What is an inner child, anyway? Being in touch with your inner child lets you be “fiercely on your own side.”
Everyone has a version of themselves that acts out when they’re hungry or balks at doing boring “adult” tasks. But is that the same thing as your inner child? Does that part of you need to be healed? What does it mean to do inner child healing work?
Without context, it’s easy to imagine inner child healing as giving yourself a hug while wrapped in your childhood blanket. But the concept becomes much more useful and actionable after a quick lesson on a developmental psychology model called Lifespan Approaches.
Lifespan Approaches frees us of the false narrative that we exist as developing children for a while and then, at age 18, suddenly become static adults for the remainder of our lives. Rather, life comes in chapters with developmental themes that progress in a somewhat predictable order.
Your inner child is the part of you that survives and travels with you throughout all the stages. It’s the part of you that your parents or caregivers could not reach or even fully know. It’s the part of you that you are left to raise because only you know it.
There comes a point in your adulthood when attending to this part of yourself, your inner child, becomes essential to moving forward in your development. Even though humans are interconnected beings by nature, having a relationship with yourself will transform your other relationships and your experience of being alive. Everything starts with the self. Every self starts as a child.
Everything starts with the self. Every self starts as a child.
No Child Is an Island
My training in human development research and my work as a parenting coach have led me to believe inner child healing is essential for everyone. I have seen this work powerfully transform how parents interact with and enjoy their children. For people without children, I have seen it unlock feelings of stuck-ness in unhappy relationships and living situations. Your inner child is a powerful being!
Most children grow up as part of a family system of some sort. That does not mean that system was fully functional! In fact, inner child healing has a lot in common with trauma-informed healing practices that invite us to identify and process internalized messages and patterns projected on to us by others.

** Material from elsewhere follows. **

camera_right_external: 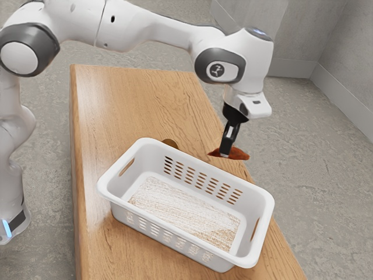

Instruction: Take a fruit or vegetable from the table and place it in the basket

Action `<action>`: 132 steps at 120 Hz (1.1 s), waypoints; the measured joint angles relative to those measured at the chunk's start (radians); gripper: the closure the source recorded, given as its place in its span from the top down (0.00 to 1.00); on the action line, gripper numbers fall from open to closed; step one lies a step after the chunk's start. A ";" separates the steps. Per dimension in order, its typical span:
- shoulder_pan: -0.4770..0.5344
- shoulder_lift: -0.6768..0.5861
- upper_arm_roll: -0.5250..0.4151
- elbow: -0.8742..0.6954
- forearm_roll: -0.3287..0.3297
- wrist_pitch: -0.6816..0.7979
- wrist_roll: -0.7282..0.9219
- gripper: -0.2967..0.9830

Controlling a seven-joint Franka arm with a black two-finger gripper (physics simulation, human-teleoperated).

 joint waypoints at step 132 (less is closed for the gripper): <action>-0.120 0.144 -0.075 0.119 -0.014 -0.004 -0.054 0.71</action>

The harms that grow within our family tree don’t have anything to do with who we truly are, but they still impact us. If we don’t engage in our own healing, our inner child can feel like an “other” whom we burden with unfair responsibility. For example, if someone has an abuse history, their inner child may hold a sense of blame. As adults, we know logically that this was not our fault, but that traumatized part of ourselves still feels it played a part to make bad things happen.
As adults, it’s easier to comprehend what children need to thrive (often we notice this as parents, but not always). This understanding equips us to look back and see what we needed and did not receive. Once we see it, we can start to give that to ourselves.
One place to begin is by noticing how we respond to things. To extend the example above, you may notice how frequently you apologize for things beyond your control. Over time, you may connect this noticing to the realization that you believe you had a role in being abused.
Such realizations are an invitation to begin reparenting yourself. You can be fiercely on your own side, possibly for the first time in a very long time. You can start to talk to yourself in a way that is present and reassuring. You can remind yourself that punishing yourself does not make you safer or more lovable.
When the Parent Becomes the Child
Parenting can be a powerful motivator to do inner child work. Parents often become emotionally activated when children behave in ways they find distressing because they worry it means one of two things: Either something is wrong with their child or the parent is somehow ruining them. It’s extremely rare that either of these is the case. What is much more common is that the three-year-old is acting three years old—and so is the parent.
Say the parent in this scenario is a mother. What I see when I look at her is actually three people: The mother, her physical child to the right, and her inner child to the left (usually the same age as the physical child).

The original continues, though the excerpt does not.